- [Exercise] Only the pictures should be left out; repeat the rest of the data exactly.

- [Given material]
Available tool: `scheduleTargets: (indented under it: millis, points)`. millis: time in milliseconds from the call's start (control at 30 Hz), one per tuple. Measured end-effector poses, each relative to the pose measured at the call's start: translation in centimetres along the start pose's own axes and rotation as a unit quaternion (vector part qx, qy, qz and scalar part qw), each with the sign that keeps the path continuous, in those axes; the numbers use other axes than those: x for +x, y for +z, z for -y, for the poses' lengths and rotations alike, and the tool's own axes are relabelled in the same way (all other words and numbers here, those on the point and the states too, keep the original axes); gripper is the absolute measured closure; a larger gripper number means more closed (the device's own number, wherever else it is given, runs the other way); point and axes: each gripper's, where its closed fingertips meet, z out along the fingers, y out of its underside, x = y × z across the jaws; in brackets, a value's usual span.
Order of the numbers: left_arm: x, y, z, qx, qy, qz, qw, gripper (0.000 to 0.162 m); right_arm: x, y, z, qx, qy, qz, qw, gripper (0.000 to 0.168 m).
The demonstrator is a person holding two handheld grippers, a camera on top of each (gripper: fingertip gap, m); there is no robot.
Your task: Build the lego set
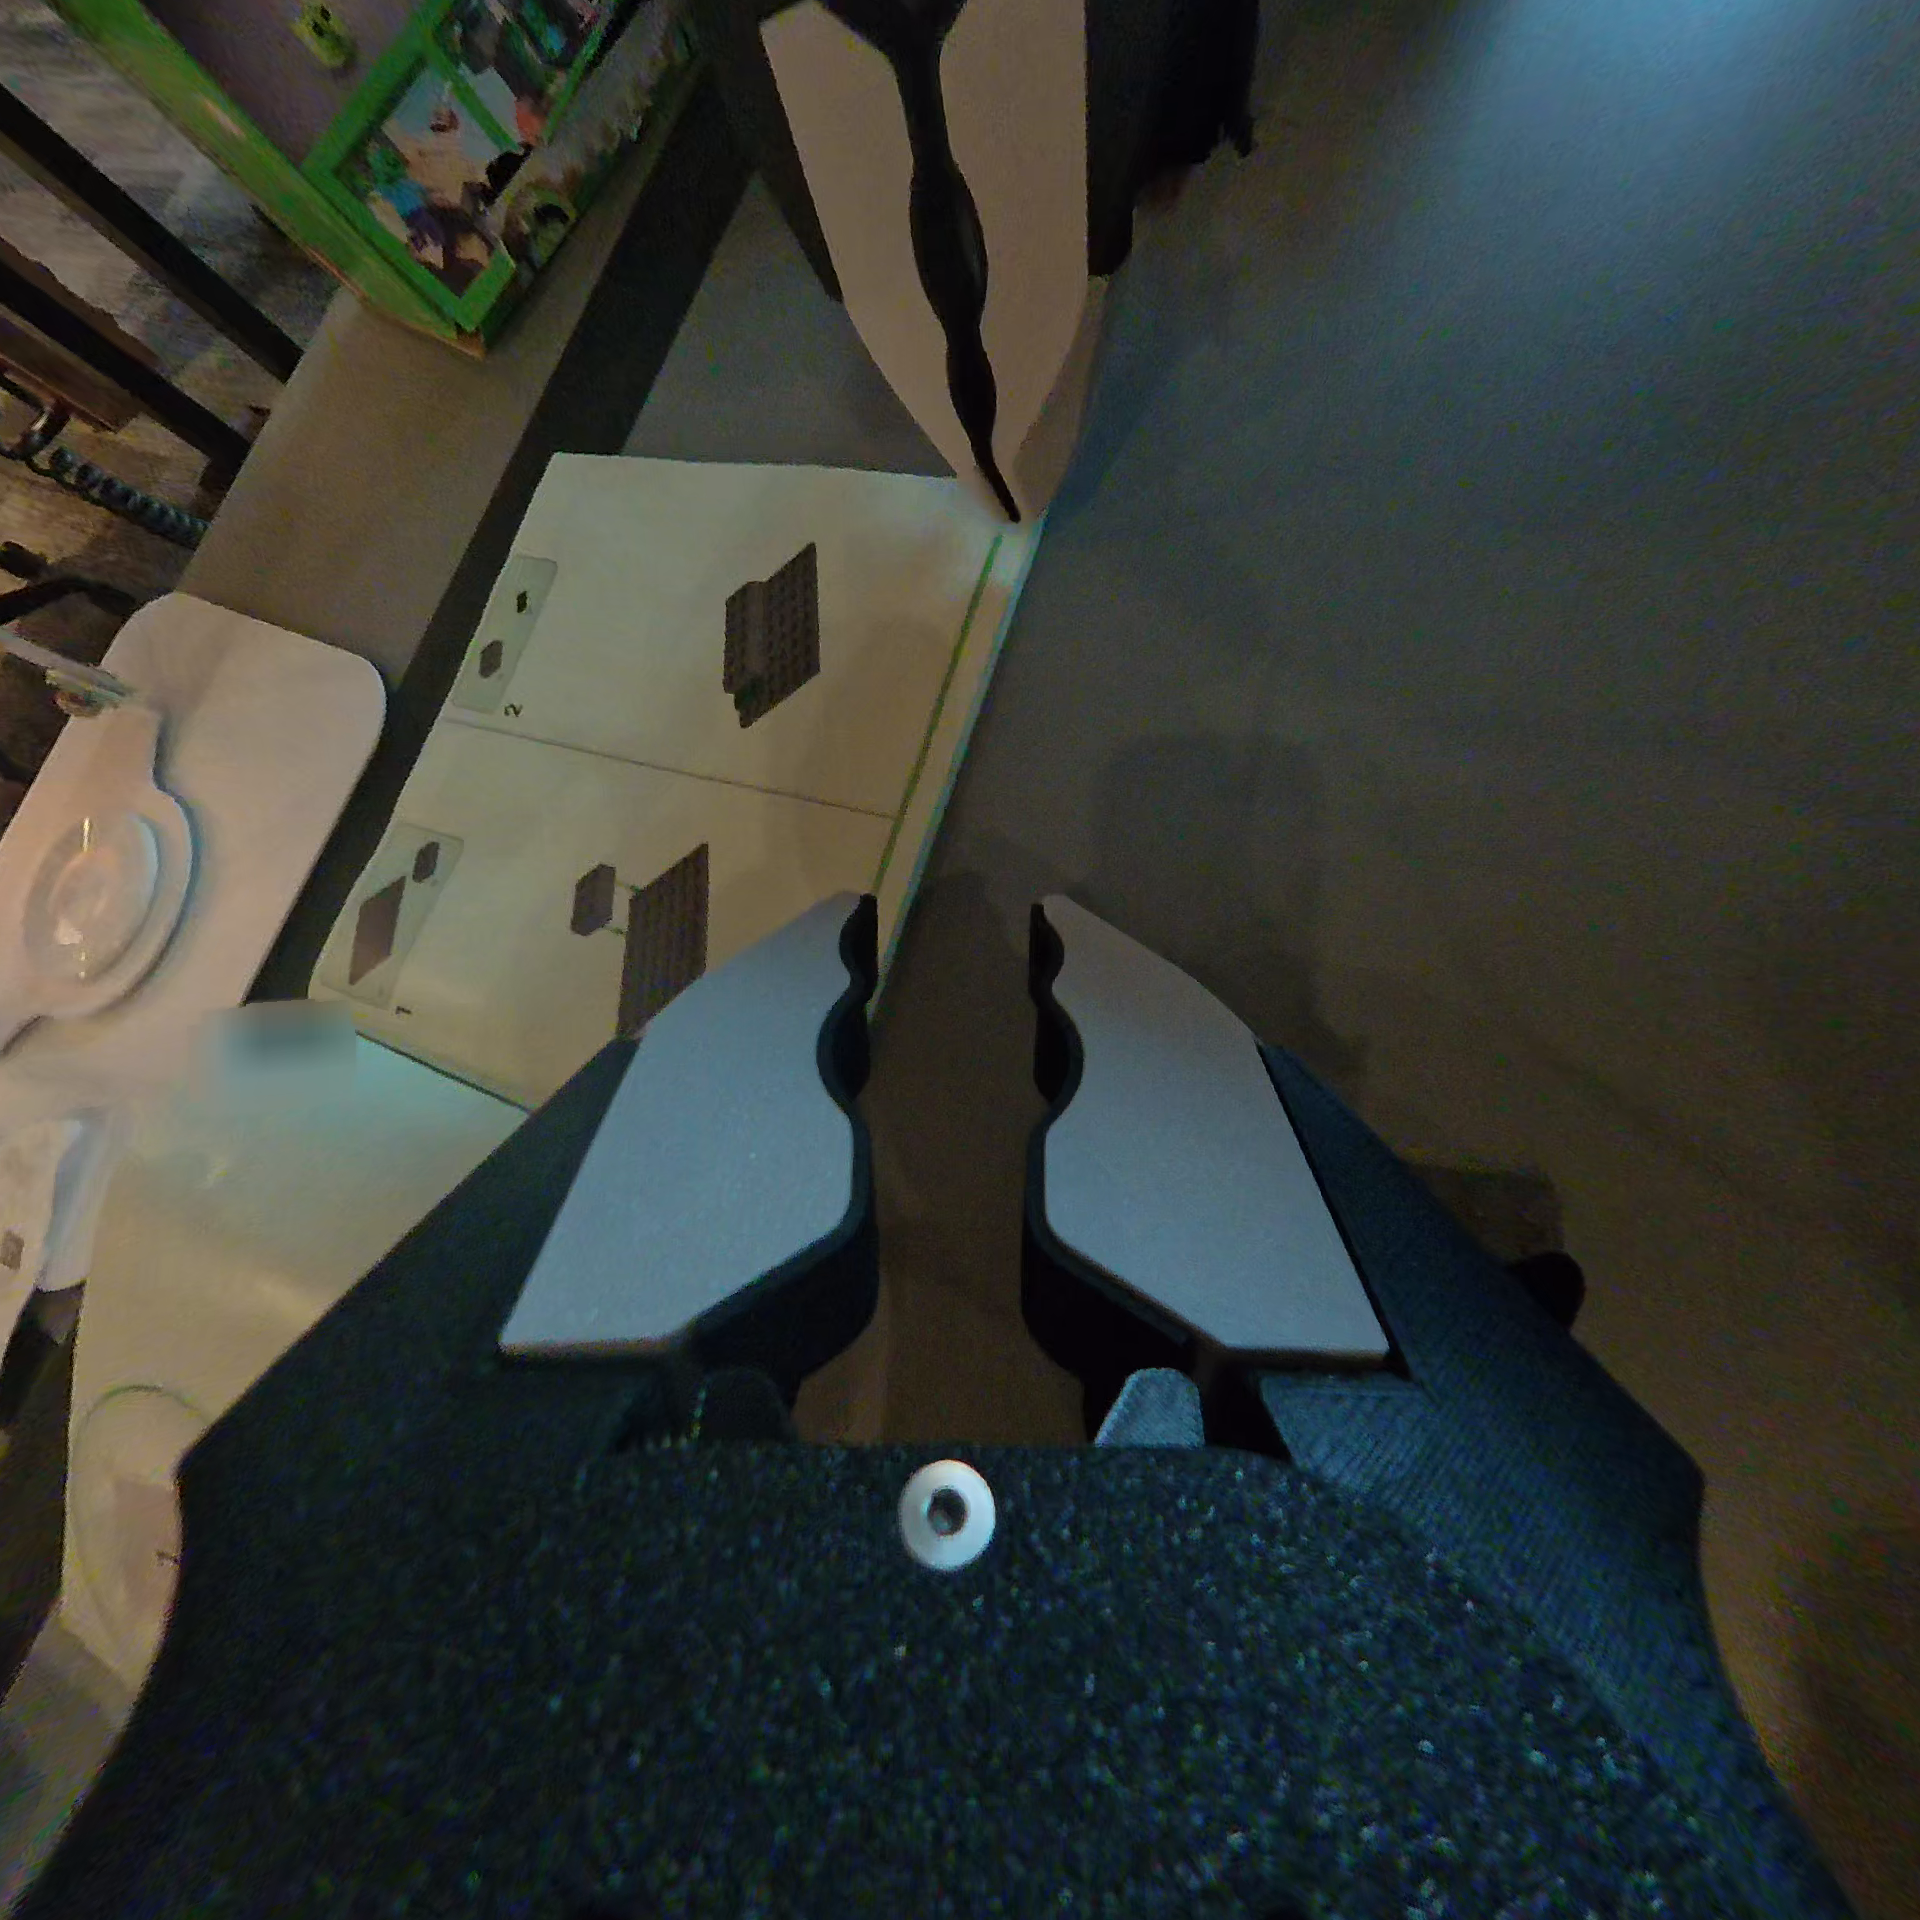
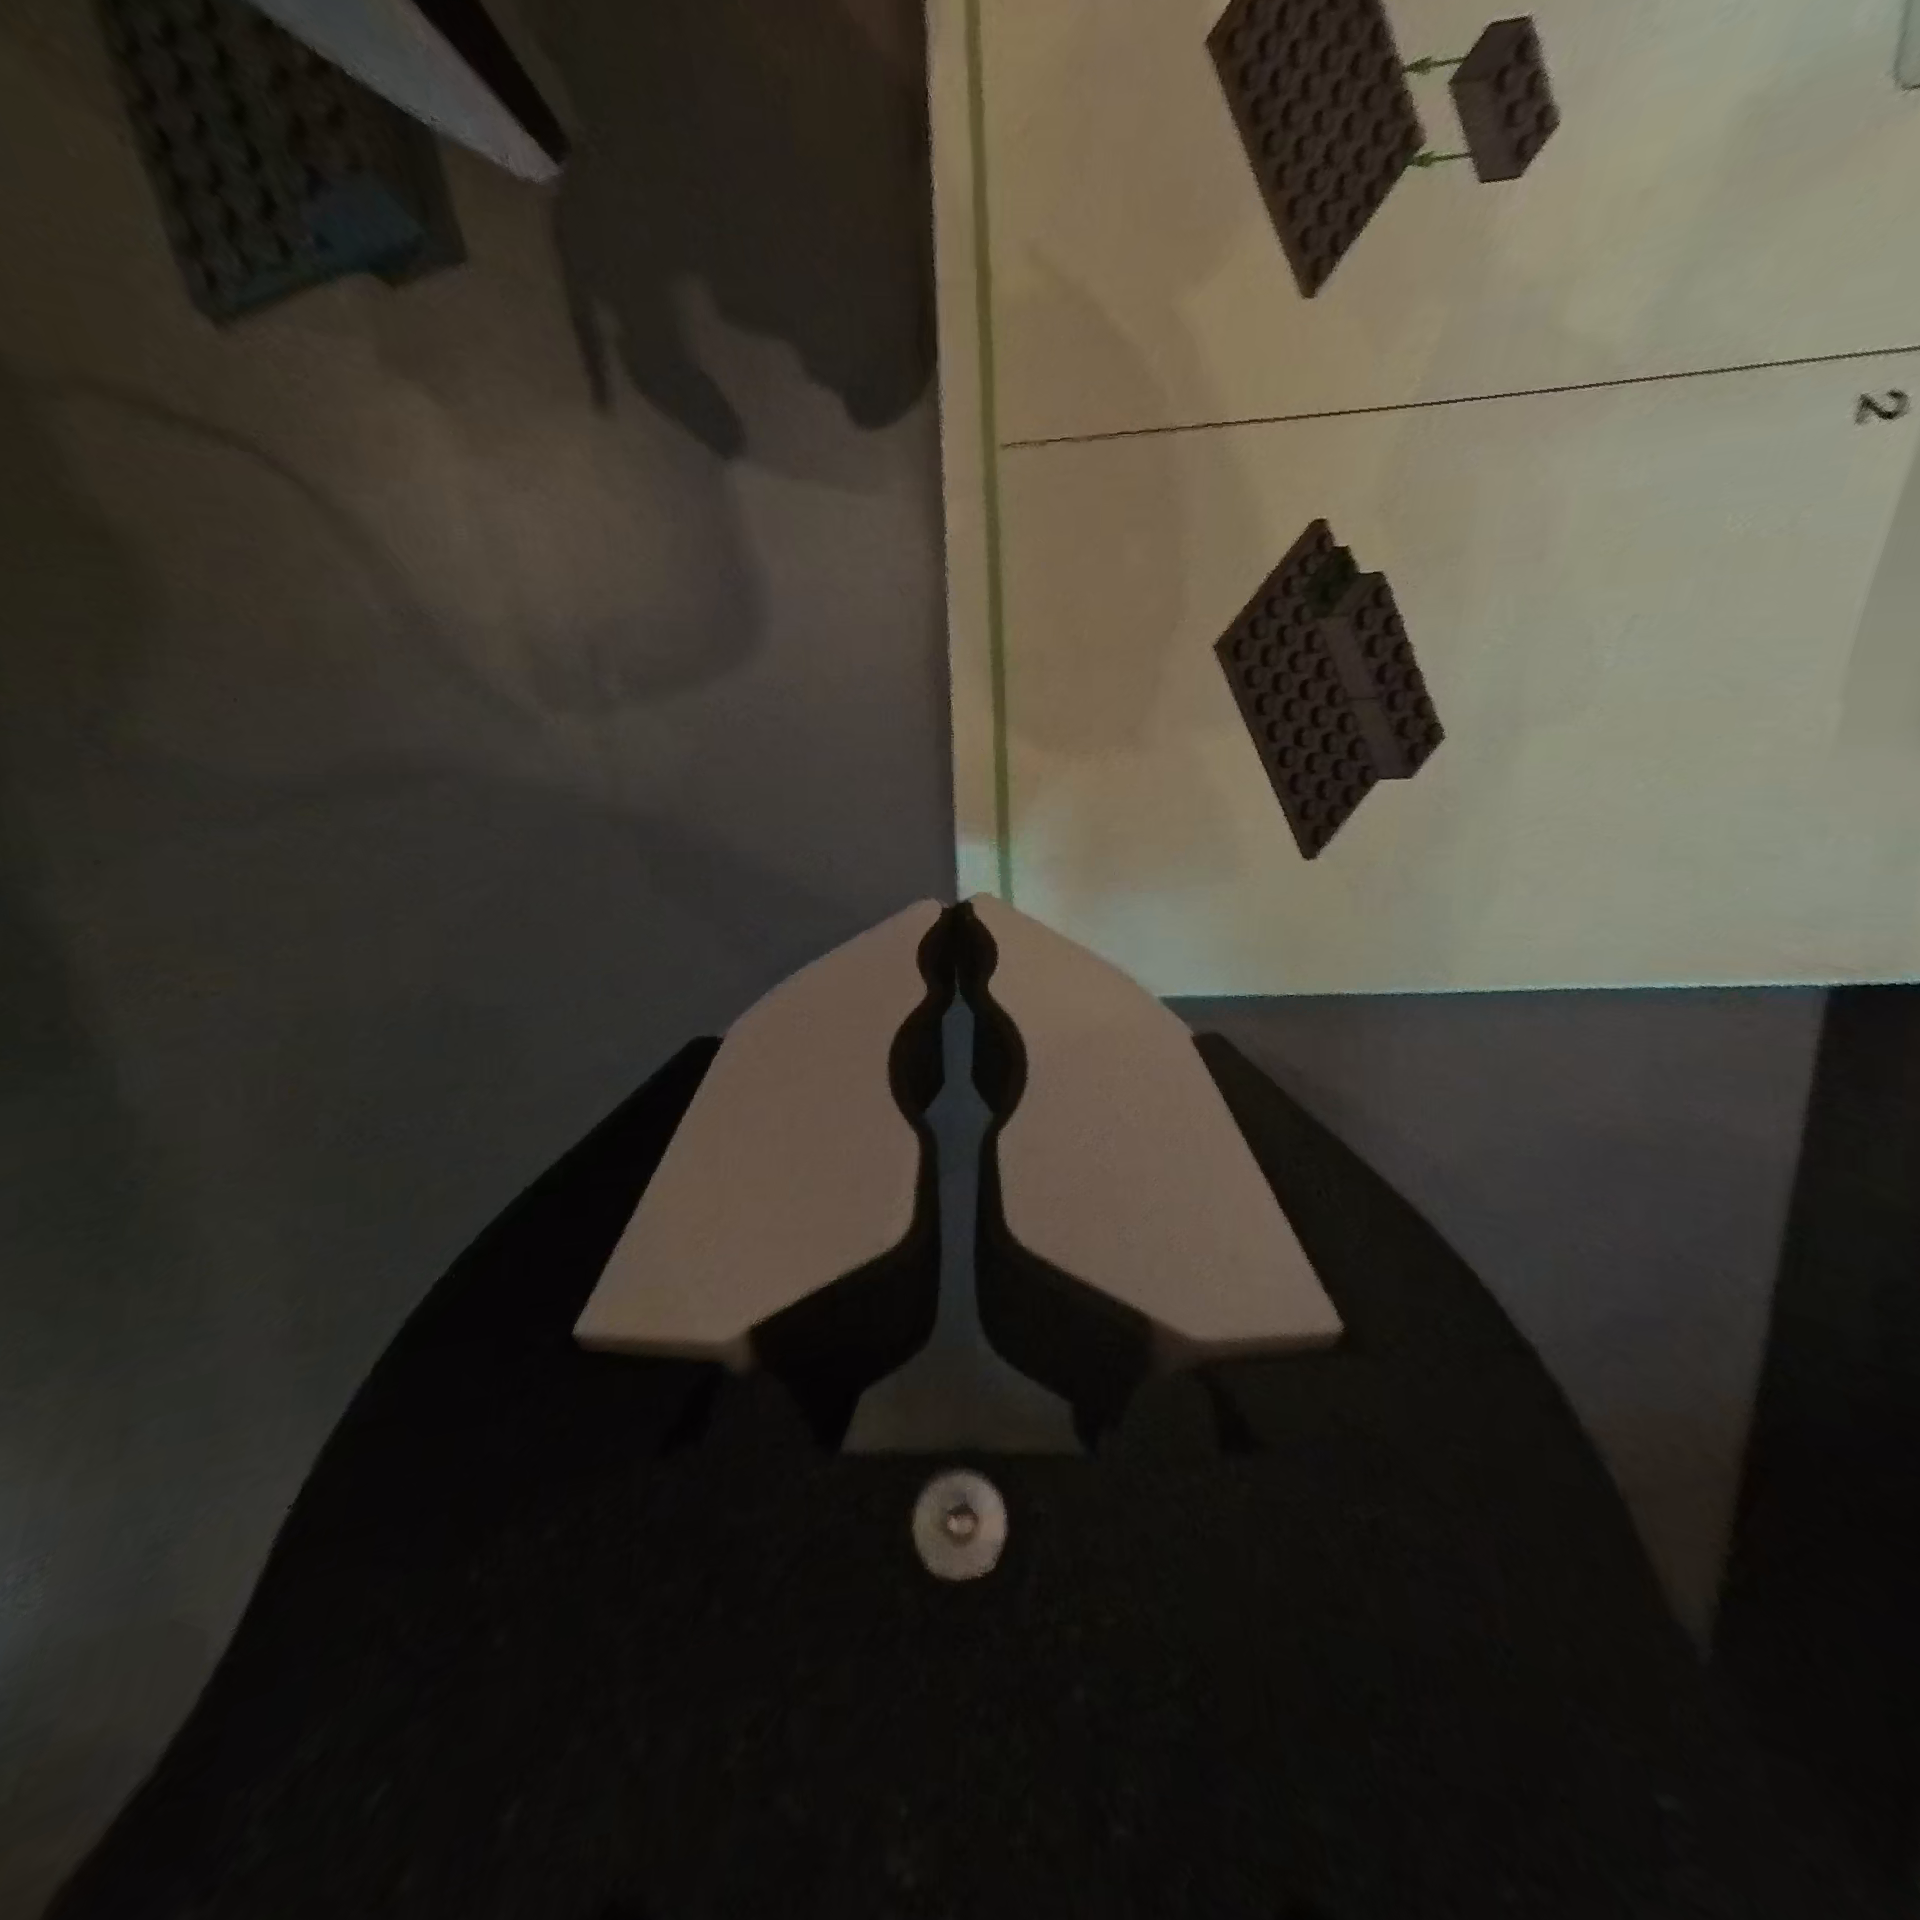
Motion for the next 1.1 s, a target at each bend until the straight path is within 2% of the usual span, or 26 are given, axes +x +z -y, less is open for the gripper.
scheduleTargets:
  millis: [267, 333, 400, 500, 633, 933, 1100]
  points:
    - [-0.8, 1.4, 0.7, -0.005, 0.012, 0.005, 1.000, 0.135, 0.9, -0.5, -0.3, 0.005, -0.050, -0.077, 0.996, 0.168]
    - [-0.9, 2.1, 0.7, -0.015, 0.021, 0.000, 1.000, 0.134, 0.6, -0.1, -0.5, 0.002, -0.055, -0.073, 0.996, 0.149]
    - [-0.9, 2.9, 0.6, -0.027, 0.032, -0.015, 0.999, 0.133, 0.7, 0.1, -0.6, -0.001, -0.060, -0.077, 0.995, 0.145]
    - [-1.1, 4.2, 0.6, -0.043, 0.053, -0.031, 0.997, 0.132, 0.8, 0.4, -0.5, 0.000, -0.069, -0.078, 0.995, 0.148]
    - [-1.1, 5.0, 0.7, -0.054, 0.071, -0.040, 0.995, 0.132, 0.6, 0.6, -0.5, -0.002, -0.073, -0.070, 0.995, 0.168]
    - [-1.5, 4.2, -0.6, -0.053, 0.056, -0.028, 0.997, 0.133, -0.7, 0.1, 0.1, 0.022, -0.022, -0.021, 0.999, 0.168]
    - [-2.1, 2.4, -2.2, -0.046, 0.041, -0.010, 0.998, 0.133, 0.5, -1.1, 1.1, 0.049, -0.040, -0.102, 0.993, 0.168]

- [Response below]
Available tool: `scheduleTargets: (indented under it: millis, points)`. millis: time in milliseconds from the call's start (control at 30 Hz), one per tuple. Measured end-effector poses, each relative to the pose measured at the call's start: translation in centimetres along the start pose's own axes and rotation as a unit quaternion (vector part qx, qy, qz and scalar part qw), each with the sign that keeps the path continuous, in those axes; the numbers use other axes than those: x for +x, y for +z, z for -y, for the poses' lengths and rotations alike, and the tool's own axes are relabelled in the same way (all other words and numbers here, those on the point and the states too, keep the original axes); gripper is the absolute measured closure; a larger gripper number means more closed (the device's own number, wherever else it is given, runs the other way); point and axes: each gripper's, where its closed fingertips meet, z out along the fingers, y out of its underside, x = y × z across the jaws; in brackets, a value's usual span.
Order of the numbers: left_arm: x, y, z, qx, qy, qz, qw, gripper (0.000 to 0.162 m); right_arm: x, y, z, qx, qy, qz, qw, gripper (0.000 to 0.168 m).
The demonstrator is a person holding two handheld grippers, a camera on top of each (gripper: fingertip gap, m); there is no robot.
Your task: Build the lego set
Motion for the next 1.1 s, a target at each bend until the straight path is within 2% of the usual span, or 26 are given, axes +x +z -y, less is open for the gripper.
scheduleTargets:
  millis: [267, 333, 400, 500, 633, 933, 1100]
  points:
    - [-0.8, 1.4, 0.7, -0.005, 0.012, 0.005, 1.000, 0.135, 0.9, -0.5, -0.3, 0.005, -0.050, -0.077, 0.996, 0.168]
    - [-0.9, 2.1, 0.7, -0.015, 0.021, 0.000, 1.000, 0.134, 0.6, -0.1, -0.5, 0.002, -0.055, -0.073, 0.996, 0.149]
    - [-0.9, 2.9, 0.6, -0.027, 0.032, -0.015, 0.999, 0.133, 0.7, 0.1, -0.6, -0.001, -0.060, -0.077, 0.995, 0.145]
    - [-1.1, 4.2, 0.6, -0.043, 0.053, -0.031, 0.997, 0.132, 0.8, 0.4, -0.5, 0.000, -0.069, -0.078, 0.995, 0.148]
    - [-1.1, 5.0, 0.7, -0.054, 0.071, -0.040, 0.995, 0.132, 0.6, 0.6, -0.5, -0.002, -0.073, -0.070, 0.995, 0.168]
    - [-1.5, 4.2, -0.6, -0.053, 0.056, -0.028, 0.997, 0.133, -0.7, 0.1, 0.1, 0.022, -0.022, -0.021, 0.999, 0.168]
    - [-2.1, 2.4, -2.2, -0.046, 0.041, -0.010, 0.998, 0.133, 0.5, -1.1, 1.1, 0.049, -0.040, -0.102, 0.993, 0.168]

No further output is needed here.